Vorher aber möchte Schröder sein Leben als NBA-Profi so lange weiterführen, wie es geht. Mit seinen acht Jahren Erfahrung in der Liga, seinen Statistikwerten, seiner schnellen Spielweise und dem Weltmeister-Titel im Rücken hat sich der 31 Jahre alte Deutsche einen Status erarbeitet, der ihn von vielen anderen Spielern abhebt.
"Ich passe auf meinen Körper auf, kümmere mich um meine Fitness, um weiter so spielen zu können", sagte Schröder gegenüber der SZ. "Auch bei der Ernährung werde ich besser, deshalb denke ich, dass ich das alles bis 40 machen kann." Allerdings halten nur wenige Spieler den Stress der 82 Saison-Spiele (ohne Playoffs) und der vielen Reisen tatsächlich so lange aus. Deutschlands Basketballlegende Dirk Nowitzki war einer von ihnen.

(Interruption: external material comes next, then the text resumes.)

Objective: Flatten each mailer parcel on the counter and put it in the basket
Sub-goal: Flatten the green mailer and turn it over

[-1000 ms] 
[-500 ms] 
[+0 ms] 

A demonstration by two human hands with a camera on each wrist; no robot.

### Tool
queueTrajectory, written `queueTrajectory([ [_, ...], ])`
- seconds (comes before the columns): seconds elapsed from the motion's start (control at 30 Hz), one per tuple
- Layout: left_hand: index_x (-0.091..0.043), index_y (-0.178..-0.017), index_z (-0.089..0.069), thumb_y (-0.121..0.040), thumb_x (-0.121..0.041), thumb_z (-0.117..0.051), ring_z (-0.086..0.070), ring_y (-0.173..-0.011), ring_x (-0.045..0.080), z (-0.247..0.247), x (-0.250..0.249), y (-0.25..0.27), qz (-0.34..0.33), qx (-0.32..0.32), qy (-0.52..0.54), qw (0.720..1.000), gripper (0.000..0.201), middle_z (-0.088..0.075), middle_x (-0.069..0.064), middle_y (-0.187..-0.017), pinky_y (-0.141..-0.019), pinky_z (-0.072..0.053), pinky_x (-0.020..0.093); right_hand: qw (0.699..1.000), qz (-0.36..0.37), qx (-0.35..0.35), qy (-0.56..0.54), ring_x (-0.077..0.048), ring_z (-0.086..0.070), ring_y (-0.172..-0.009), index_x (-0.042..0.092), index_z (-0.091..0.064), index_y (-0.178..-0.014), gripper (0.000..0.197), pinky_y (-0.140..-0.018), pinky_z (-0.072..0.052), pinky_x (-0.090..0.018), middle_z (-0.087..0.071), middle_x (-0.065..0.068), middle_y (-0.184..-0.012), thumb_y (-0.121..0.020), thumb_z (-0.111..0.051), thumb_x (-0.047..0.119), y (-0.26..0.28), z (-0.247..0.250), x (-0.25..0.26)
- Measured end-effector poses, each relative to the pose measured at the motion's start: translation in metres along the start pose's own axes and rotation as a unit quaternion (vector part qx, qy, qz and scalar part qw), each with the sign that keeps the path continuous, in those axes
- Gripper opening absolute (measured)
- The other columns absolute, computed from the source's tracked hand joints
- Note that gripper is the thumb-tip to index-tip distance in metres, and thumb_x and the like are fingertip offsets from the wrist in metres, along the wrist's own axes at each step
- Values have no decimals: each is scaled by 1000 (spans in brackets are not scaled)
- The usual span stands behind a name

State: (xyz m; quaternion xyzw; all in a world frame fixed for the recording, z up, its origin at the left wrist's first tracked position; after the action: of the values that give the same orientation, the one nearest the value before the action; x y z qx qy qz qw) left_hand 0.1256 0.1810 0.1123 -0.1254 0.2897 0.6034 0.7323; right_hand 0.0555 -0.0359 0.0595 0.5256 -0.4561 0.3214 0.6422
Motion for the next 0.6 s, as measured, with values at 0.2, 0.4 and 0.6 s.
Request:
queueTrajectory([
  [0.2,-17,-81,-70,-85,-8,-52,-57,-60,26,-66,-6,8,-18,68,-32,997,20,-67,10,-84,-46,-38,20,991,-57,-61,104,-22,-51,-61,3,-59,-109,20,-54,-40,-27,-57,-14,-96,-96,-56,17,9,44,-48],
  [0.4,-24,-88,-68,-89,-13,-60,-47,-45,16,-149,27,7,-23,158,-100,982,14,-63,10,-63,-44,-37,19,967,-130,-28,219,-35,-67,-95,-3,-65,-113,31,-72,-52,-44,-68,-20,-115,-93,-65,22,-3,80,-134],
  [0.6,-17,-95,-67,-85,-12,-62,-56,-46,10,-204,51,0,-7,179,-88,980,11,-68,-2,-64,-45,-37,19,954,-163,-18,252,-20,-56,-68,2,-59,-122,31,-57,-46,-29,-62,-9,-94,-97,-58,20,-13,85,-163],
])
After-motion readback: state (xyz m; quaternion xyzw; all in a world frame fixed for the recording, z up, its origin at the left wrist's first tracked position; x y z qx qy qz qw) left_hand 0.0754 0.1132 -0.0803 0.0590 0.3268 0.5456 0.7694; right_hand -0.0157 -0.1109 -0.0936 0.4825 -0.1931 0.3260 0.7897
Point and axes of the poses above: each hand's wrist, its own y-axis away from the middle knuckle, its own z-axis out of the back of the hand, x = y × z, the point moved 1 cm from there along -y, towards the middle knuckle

Man kann Dennis Schröder und seiner Familie nur wünschen, dass weitere neun Jahre NBA nicht auch neun weitere Teamwechsel und Umzüge innerhalb der USA bedeuten. "Wenn das alles so klappt, dann will ich natürlich hier meine Karriere beenden", sagte Schröder bei seiner Vorstellung in San Francisco. Allerdings läuft sein Vertrag bei den Warriors erstmal nur bis zum Ende der Saison.